They’re also incorporated into facials, LED-light treatments, oxygen treatments and IV drip therapy – which “delivers vitamins and minerals directly to your bloodstream,” Jeremy says – that take place in two very zen, minimal treatment rooms.
This is Grown Alchemist’s first standalone physical store (the company already has counters at some David Jones stores). It was designed by celebrated architecture firm Herbert & Mason (Meatsmith, Gingerboy, Sydney’s Reuben Hills) in collaboration with Grown Alchemist's in-house team, and draws influence from industrial laboratories.
“The lab bench is my favourite component,” says Keston of the long steel bench in the middle of the space. “At six metres long, it was one of the most challenging to build and install.

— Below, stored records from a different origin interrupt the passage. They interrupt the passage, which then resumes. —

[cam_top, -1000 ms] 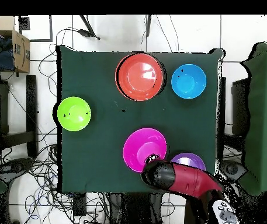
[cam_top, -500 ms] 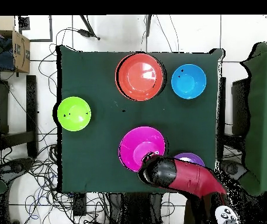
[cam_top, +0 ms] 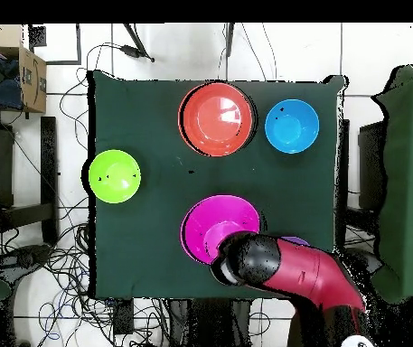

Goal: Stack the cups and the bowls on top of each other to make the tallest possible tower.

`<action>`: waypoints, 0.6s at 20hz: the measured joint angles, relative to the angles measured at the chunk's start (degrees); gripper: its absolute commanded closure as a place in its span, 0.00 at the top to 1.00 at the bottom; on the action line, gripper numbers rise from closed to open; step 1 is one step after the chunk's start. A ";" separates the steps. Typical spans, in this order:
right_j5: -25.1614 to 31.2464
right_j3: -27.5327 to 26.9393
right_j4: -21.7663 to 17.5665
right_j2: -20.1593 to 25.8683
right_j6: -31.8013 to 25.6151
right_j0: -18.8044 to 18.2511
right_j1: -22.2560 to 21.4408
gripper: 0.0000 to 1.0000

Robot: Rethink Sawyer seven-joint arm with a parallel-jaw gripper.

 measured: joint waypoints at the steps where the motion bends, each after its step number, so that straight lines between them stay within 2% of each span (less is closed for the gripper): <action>1: 1.58 -0.42 0.09 0.00 0.00 0.04 -0.62 0.00; 12: 13.42 -5.03 2.56 0.27 0.00 0.02 -5.00 0.00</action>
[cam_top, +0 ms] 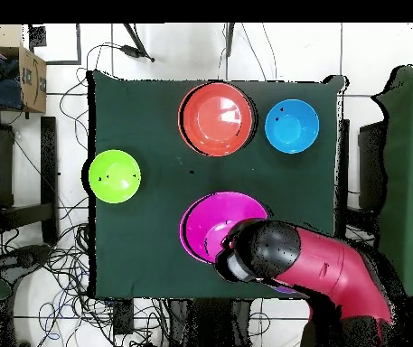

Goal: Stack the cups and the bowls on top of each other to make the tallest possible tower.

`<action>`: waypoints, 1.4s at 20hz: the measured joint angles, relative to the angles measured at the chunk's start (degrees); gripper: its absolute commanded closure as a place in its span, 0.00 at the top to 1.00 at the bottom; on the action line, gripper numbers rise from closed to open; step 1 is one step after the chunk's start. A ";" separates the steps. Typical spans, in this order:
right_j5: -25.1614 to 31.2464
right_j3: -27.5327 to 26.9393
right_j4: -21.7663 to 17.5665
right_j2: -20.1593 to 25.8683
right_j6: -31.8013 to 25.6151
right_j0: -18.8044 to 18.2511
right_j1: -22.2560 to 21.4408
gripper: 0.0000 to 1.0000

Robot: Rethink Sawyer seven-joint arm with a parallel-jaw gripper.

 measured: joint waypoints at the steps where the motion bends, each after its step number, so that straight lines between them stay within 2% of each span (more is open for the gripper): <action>1: 0.54 -0.36 0.32 0.10 0.00 0.00 -0.26 0.00; 10: 3.17 -3.35 3.19 1.23 0.00 0.00 -2.40 0.00; 20: 3.04 -4.57 6.90 2.75 0.00 -0.27 -5.49 0.00; 28: -2.38 -4.56 9.23 4.30 0.00 -0.40 -8.64 0.00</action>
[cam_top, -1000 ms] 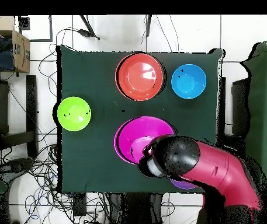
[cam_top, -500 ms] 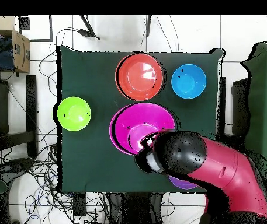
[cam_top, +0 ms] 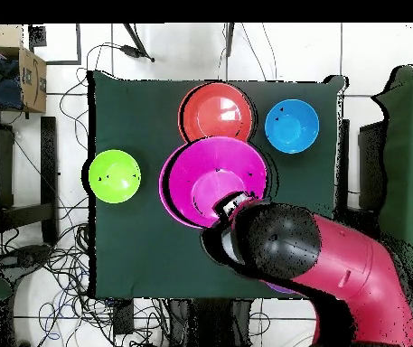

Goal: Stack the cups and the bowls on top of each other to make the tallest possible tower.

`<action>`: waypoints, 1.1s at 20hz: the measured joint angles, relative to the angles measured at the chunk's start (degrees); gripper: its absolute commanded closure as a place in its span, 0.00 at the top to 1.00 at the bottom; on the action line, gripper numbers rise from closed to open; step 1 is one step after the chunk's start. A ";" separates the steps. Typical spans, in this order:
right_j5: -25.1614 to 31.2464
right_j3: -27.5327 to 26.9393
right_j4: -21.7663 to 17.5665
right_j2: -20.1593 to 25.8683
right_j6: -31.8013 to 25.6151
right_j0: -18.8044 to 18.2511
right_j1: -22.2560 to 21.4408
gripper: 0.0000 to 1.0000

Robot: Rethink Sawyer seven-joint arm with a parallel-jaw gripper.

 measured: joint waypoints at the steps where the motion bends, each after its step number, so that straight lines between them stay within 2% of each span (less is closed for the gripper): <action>1: -1.20 0.01 0.12 0.18 0.00 -0.05 -0.30 0.00; 8: -12.41 0.03 0.15 2.06 0.00 -1.18 -1.13 0.00; 15: -24.68 1.56 0.04 5.67 -0.01 -4.16 -1.07 0.00; 19: -30.03 3.20 -0.08 8.00 -0.01 -6.01 -0.45 0.00; 22: -31.86 4.03 -0.11 9.29 -0.01 -6.82 0.26 0.00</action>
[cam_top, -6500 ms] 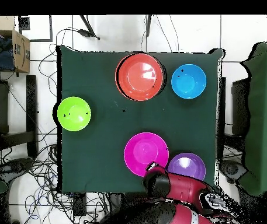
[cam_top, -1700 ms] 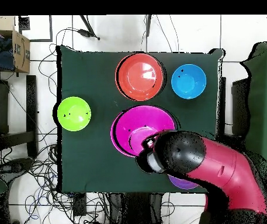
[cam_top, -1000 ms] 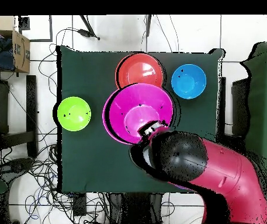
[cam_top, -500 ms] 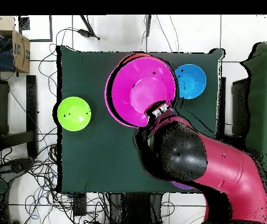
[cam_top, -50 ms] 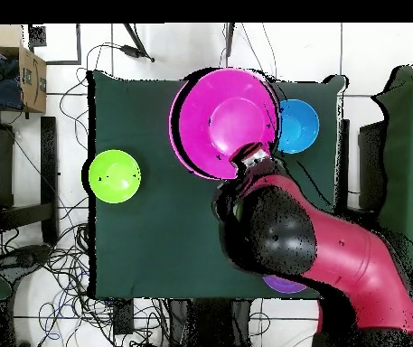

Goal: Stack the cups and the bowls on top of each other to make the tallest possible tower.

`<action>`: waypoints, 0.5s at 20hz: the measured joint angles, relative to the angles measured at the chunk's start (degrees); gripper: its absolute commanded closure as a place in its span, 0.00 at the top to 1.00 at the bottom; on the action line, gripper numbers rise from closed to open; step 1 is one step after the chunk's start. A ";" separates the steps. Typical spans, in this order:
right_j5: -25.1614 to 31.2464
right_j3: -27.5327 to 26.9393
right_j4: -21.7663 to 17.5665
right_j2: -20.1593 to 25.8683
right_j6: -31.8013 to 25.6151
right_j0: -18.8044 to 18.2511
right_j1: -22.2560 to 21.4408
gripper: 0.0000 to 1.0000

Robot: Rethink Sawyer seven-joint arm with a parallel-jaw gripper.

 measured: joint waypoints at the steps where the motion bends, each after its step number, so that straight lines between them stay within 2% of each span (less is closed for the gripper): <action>1: -0.52 0.31 0.00 0.50 0.00 -0.29 0.24 0.00; 10: -2.69 2.94 -0.01 4.38 0.00 -1.92 2.57 0.00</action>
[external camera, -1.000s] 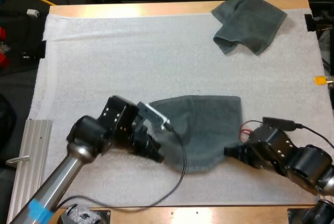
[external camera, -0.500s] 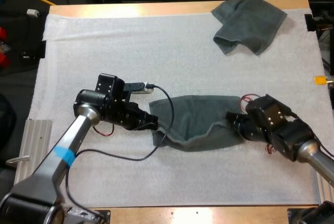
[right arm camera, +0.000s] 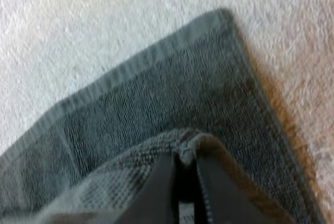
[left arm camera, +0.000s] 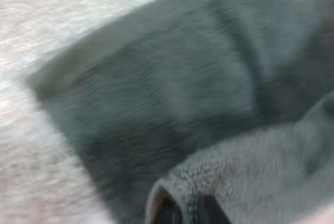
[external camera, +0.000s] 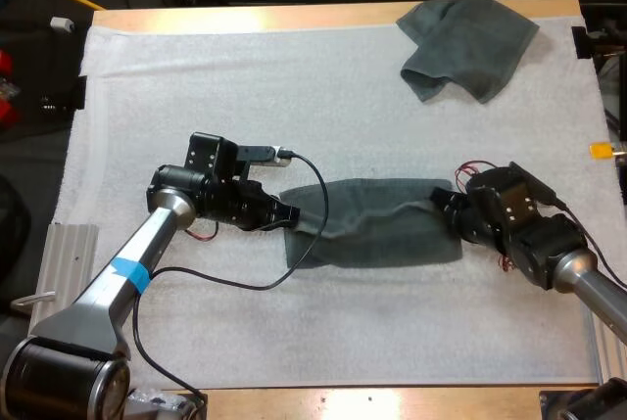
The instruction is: Pick towel from pile, fold and stack
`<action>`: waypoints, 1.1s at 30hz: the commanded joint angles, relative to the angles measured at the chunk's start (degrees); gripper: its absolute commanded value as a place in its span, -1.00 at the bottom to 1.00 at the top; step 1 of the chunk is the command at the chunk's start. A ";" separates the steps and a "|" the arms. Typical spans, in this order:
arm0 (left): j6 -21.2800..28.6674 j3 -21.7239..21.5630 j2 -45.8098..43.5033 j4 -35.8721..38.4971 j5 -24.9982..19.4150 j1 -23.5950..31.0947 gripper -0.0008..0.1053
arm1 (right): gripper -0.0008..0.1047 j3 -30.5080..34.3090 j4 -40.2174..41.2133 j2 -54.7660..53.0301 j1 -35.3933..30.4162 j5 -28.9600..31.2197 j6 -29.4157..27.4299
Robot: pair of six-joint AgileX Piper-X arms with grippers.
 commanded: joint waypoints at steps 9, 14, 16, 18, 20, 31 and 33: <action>1.45 -0.09 -0.17 -2.57 -4.02 0.02 -0.98 | -0.99 0.07 -2.18 0.00 -0.38 1.16 -2.01; 0.99 -0.09 -0.17 -2.77 -4.02 0.02 -0.75 | -0.46 0.07 -7.60 1.33 -0.43 -3.86 -1.92; 0.04 -0.09 -0.17 -3.29 -4.02 0.02 -0.53 | -0.13 0.07 -9.43 2.18 -0.43 -5.72 -1.87; -0.71 -0.09 -0.25 -4.07 -3.86 0.02 -0.21 | 0.22 0.07 -10.81 2.90 -0.43 -6.32 -1.87; -0.70 -0.09 -0.87 -4.70 -3.34 0.02 0.00 | 0.28 0.07 -11.22 2.80 -0.43 -5.74 -2.94; 3.03 -0.09 -15.14 1.58 -2.56 0.02 0.00 | 0.07 0.07 -5.40 -7.26 -0.43 -6.48 -17.74; 3.05 -0.09 -19.42 3.90 -2.56 0.02 0.01 | 0.07 0.07 -1.34 -9.98 -0.43 -6.62 -18.65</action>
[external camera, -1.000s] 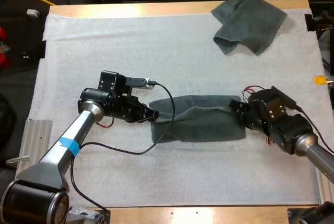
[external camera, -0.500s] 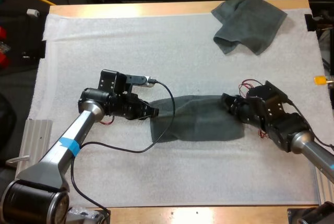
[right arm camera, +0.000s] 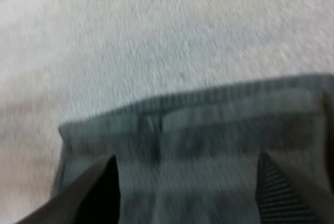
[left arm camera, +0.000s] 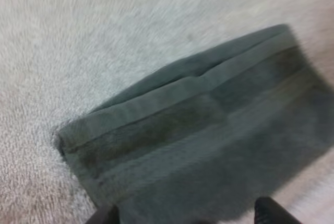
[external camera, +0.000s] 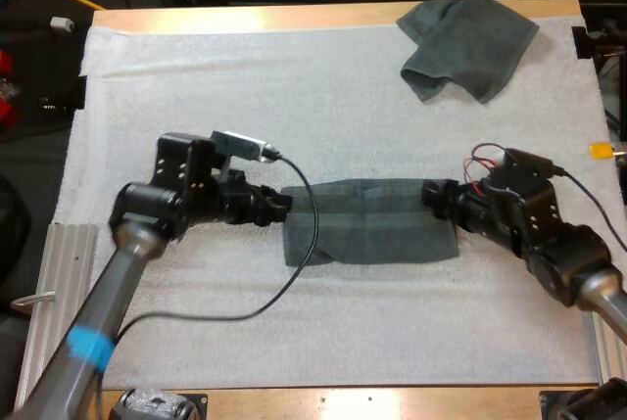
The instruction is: Pick towel from pile, fold and stack
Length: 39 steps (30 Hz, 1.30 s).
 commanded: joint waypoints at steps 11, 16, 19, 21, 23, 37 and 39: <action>-6.13 -0.09 -24.29 12.57 4.21 0.02 0.35 | 0.33 -2.56 25.27 -13.06 -0.43 -0.07 -11.80; -10.22 -0.09 -31.90 17.95 4.20 0.02 0.33 | 0.34 -5.98 33.74 -14.91 -0.43 0.97 -14.75; -11.88 -0.09 -35.98 19.97 4.20 0.02 0.33 | 0.34 -7.05 35.72 -15.05 -0.43 3.14 -15.73; -12.95 -0.09 -37.91 20.56 4.20 0.02 0.33 | 0.34 -7.10 35.21 -14.88 -0.43 5.11 -15.80; -13.23 -0.09 -39.07 20.94 4.20 0.02 0.33 | 0.34 -7.10 34.97 -14.00 -0.43 6.23 -15.89; -15.05 -0.09 -39.44 20.96 4.47 0.02 0.33 | 0.34 -7.10 28.78 1.31 -14.98 -2.45 -22.02; -15.08 -0.09 -39.44 20.96 5.46 0.02 0.33 | 0.34 -6.92 27.62 4.22 -18.42 -6.66 -23.27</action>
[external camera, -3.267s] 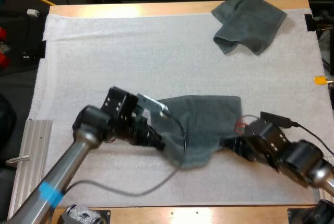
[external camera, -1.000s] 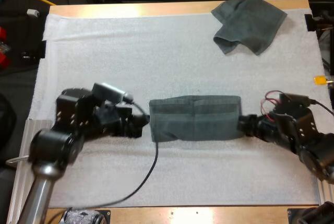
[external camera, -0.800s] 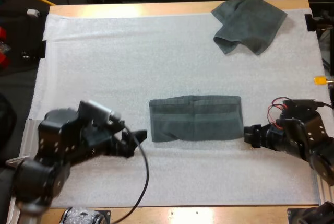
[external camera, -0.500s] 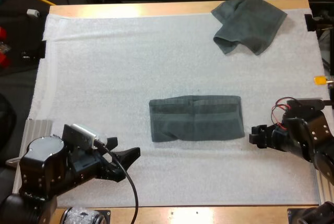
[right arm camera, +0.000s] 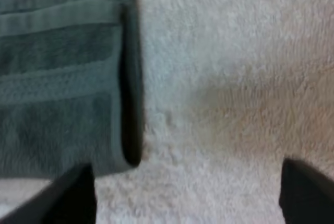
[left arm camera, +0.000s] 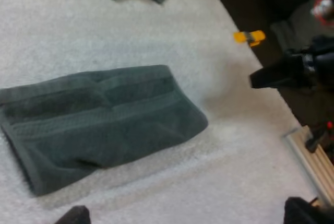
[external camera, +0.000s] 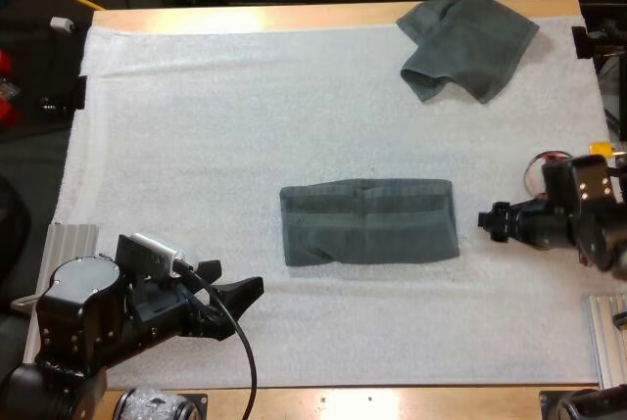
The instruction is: Pick towel from pile, fold and stack
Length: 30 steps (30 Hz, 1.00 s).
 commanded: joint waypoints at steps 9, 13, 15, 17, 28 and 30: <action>-0.50 -0.09 -0.14 -0.12 1.69 0.02 0.33 | 0.34 2.28 -8.86 11.28 -7.91 -20.33 -0.85; -0.50 -0.09 -0.14 0.03 1.68 0.02 0.33 | 0.34 3.00 -12.24 15.76 -7.78 -25.07 -0.53; -0.50 -0.09 -0.14 0.03 1.68 0.02 0.33 | 0.34 3.31 -13.75 17.82 -7.78 -26.56 0.20; -0.50 -0.09 -0.14 0.03 1.68 0.02 0.33 | 0.34 3.28 -14.76 19.92 -7.78 -27.32 1.36; -0.50 -0.09 -0.14 0.03 1.68 0.02 0.33 | 0.34 3.28 -22.28 24.84 -1.96 -28.71 8.82; -0.50 -0.09 -0.14 0.28 1.75 0.02 0.33 | 0.34 3.28 -24.34 25.68 0.10 -27.84 11.85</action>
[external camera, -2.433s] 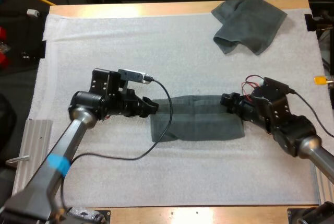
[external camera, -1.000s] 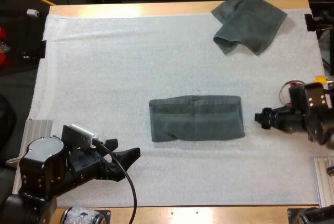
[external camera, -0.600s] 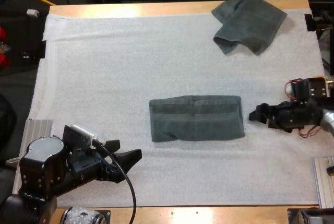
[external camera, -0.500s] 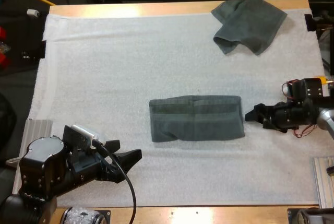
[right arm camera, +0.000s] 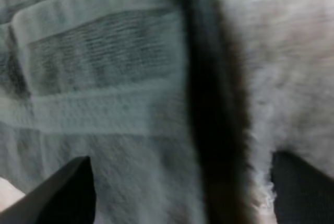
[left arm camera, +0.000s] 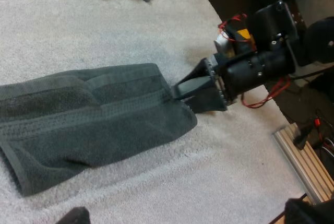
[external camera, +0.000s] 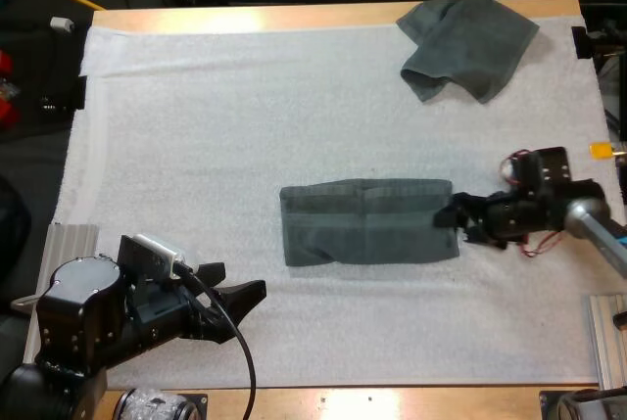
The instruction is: Pick towel from pile, fold and stack
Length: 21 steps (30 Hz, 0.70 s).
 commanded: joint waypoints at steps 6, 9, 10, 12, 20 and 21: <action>-0.50 -0.09 -0.14 1.76 0.99 0.02 0.33 | 0.27 -0.07 -2.39 2.85 5.13 1.42 4.32; -0.34 -0.09 -0.14 2.60 1.01 0.02 0.33 | -0.10 -0.07 -2.39 2.85 6.08 1.88 4.32; -0.27 -0.09 -0.14 2.64 1.01 0.02 0.33 | -0.23 -0.07 -2.39 2.85 6.20 1.54 4.46; -0.20 -0.09 -0.14 2.64 1.01 0.02 0.33 | -0.49 -0.07 -2.00 2.85 6.38 1.50 4.57; -0.14 -0.09 -0.14 2.64 1.01 0.02 0.33 | -0.99 -0.63 2.06 -4.23 6.72 10.09 2.19; -0.04 -0.09 -0.14 2.64 1.01 0.02 0.33 | -0.99 -0.91 3.16 -5.28 6.72 12.77 1.70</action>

I’ll never forget the crane lifting it off the truck when it arrived and thinking to myself, ‘Is it going to bend?’”
When the architects got started, the main brick structure of the old Victorian cottage was crumbling and falling apart. That’s now been reinforced and retained, but the bricks are still raw and exposed, contrasting against the smooth, sleek lines of glass and steel.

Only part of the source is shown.